== Source material ==
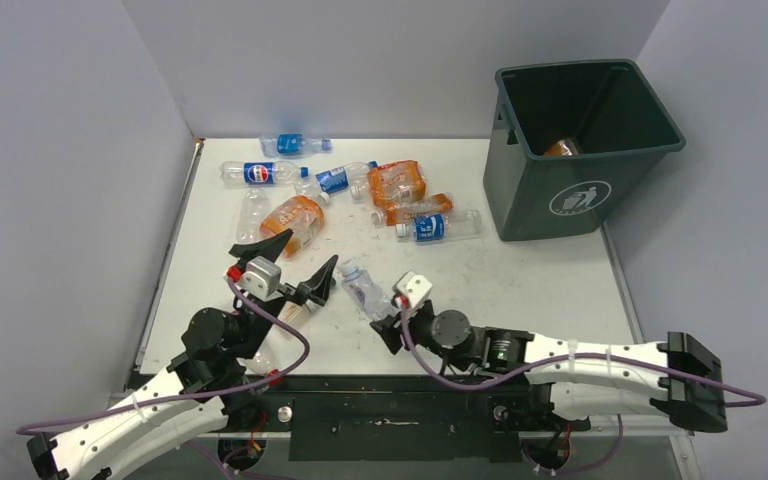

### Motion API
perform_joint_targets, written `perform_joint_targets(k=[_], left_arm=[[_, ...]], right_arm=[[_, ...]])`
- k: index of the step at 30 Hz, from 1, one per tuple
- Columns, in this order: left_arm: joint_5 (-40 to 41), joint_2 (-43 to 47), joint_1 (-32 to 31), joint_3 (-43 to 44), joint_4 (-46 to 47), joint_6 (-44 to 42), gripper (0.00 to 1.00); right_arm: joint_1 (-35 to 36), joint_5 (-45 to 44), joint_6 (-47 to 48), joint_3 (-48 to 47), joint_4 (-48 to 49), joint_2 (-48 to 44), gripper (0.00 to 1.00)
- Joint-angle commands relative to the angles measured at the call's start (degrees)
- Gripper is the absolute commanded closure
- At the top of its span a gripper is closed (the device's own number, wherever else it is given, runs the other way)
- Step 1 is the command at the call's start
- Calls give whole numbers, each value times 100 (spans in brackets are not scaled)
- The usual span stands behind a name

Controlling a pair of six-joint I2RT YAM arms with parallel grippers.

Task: Put the plastic bottles in the bin
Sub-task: Pick up the plastic bottle from the corner of the board.

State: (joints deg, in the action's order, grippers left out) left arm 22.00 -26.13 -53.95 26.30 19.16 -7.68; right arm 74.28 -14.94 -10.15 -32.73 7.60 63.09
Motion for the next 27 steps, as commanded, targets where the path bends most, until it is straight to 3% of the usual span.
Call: perform_joint_targets(k=[1,8,12,16,20,27], left_arm=[[-296,65,15,15,318,200,4],[-1441,-74,25,290,7,883,4],[-2656,-928,40,1133,-895,1816,4],[-3475,-1495,167,1348,-865,2251,4],[-3684,-1705,342,1247,-582,2578,4],[-3504,-1788,544,1144,-344,2792,3]], right_arm=[[-28,-757,-403,306,1176,-828,95],[-32,-1380,-237,661,2382,-1185,95],[-16,-1258,-27,686,2831,-1174,95],[-6,-917,167,812,3382,-1203,95],[7,-619,230,749,3428,-1019,95],[24,-545,334,1182,4369,-887,95]])
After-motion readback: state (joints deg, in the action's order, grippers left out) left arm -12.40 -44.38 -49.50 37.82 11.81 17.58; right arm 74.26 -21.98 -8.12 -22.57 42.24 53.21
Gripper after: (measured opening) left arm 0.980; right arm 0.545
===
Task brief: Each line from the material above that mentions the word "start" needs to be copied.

Result:
- Joint-angle commands relative to the angles measured at the call's start (degrees)
- Step 1 is the command at the call's start

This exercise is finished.